Let’s see the cluster in action. Start three nodes:
# Terminal 1 - Bootstrap the first node
./kvstore --id node1 --addr localhost:9001 --http :8001 --bootstrap
# Terminal 2
./kvstore --id node2 --addr localhost:9002 --http :8002 --join localhost:9001
# Terminal 3
./kvstore --id node3 --addr localhost:9003 --http :8003 --join localhost:9001
Write some data:
curl -X PUT -d "distributed" http://localhost:8001/kv/hello
Read it from any node:
curl http://localhost:8002/kv/hello
# distributed
Now kill the leader (node1). After a brief election timeout, one of the remaining nodes becomes the new leader:
curl http://localhost:8002/kv/hello
# distributed
curl -X PUT -d "still works" http://localhost:8002/kv/hello
The cluster keeps working. When node1 comes back, it rejoins as a follower and catches up on missed writes.

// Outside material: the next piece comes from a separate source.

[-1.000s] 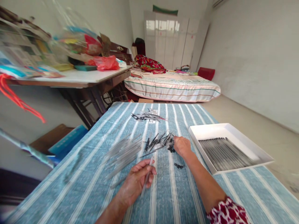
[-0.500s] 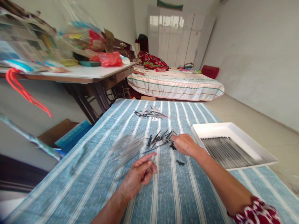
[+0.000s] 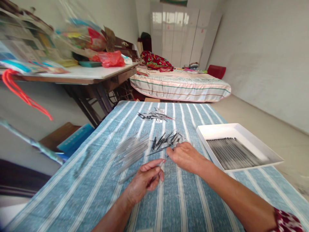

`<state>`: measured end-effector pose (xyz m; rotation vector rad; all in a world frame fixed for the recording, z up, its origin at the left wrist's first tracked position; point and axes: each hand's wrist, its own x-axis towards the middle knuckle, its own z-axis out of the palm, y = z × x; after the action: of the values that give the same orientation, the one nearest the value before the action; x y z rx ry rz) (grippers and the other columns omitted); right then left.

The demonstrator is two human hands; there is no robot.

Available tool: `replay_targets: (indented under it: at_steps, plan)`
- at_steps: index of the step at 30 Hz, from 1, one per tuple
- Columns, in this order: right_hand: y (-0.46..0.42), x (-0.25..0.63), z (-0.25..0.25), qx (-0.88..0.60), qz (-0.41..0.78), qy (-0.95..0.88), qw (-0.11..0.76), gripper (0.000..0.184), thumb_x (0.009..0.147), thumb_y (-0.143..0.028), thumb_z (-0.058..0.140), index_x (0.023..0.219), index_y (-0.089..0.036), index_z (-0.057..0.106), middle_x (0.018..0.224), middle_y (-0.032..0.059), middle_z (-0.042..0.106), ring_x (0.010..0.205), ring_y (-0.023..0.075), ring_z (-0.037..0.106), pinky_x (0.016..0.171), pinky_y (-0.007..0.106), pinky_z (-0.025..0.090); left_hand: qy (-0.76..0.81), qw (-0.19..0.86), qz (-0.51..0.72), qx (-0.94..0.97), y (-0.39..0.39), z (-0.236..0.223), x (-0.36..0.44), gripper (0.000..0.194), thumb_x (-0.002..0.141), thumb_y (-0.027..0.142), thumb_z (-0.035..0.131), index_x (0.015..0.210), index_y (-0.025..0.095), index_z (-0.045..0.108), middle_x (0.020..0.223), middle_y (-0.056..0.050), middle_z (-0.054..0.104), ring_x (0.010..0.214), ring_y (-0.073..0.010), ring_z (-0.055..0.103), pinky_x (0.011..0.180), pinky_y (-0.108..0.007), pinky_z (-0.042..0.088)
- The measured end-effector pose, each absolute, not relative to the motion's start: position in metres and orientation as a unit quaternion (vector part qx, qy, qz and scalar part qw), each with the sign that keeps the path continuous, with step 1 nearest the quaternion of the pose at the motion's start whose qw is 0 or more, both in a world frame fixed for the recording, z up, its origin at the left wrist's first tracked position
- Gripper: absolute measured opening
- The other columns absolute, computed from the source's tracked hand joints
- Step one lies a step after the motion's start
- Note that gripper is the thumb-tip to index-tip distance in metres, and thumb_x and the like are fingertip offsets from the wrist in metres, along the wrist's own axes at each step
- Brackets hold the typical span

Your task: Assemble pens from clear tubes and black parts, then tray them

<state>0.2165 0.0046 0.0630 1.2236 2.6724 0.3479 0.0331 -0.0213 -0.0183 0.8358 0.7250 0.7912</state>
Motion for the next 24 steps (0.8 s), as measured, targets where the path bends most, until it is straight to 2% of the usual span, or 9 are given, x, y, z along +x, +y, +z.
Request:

Distributed consensus isn’t free. Here’s what you give up:
Latency: Every write requires a round-trip to a majority of nodes. With 5 nodes spread across data centers, that’s potentially hundreds of milliseconds per write. Compare that to single-digit microseconds for an in-memory write.
Availability during partitions: With Raft’s strong consistency, if a majority of nodes can’t communicate, the cluster stops accepting writes. This is the CAP theorem in action - we chose consistency over availability.

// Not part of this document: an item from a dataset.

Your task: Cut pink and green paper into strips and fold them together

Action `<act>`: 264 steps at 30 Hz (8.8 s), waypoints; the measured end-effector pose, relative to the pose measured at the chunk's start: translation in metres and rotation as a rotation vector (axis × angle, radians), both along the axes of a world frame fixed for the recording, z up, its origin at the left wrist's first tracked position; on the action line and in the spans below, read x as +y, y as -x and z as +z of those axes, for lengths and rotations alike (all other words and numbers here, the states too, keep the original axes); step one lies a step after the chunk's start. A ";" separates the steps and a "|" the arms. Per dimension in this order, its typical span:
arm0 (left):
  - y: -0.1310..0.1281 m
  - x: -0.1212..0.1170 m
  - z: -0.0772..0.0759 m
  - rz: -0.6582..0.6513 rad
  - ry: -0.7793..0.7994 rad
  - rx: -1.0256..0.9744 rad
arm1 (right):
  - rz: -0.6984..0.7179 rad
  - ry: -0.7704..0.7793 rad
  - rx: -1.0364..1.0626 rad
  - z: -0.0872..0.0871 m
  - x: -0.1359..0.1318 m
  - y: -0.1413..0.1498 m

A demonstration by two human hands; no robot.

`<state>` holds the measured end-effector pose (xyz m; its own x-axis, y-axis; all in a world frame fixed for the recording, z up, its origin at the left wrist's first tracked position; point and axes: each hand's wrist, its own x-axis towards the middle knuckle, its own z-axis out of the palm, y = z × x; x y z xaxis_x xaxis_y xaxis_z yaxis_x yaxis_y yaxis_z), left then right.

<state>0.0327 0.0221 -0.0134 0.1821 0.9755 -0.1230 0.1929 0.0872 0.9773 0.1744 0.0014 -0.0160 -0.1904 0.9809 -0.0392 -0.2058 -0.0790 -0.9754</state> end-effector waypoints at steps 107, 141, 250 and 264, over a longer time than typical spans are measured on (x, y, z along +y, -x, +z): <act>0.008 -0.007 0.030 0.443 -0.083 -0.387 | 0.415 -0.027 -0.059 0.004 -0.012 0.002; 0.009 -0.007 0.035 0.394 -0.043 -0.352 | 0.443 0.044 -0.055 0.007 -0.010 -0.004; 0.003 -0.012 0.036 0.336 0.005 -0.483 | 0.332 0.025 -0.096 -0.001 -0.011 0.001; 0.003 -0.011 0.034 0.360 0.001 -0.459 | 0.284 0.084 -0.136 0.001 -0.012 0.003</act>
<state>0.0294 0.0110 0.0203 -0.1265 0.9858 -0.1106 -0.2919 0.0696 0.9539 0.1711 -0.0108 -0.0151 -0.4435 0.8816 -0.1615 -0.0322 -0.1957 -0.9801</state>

Complexity: More moving parts means more ways to fail. Network issues, clock skew, and split-brain scenarios all need careful handling.
For many use cases, these tradeoffs are worth it. Losing a few hundred milliseconds per write is acceptable when the alternative is data loss or hours of downtime during failover.
We took our single-node KV store and distributed it across multiple nodes using Raft. The cluster now survives node failures while maintaining strong consistency - clients always see their writes after acknowledgment, even if the leader changes.
The hashicorp/raft library handles the hard parts: leader election, log replication, and safety guarantees. We just implemented the FSM interface to apply commands and manage snapshots.
Potential improvements:
ReadIndex for consistent reads without leader verification overheadThe interface stayed the same - clients don’t need to know they’re talking to a distributed system. That’s the power of good abstractions.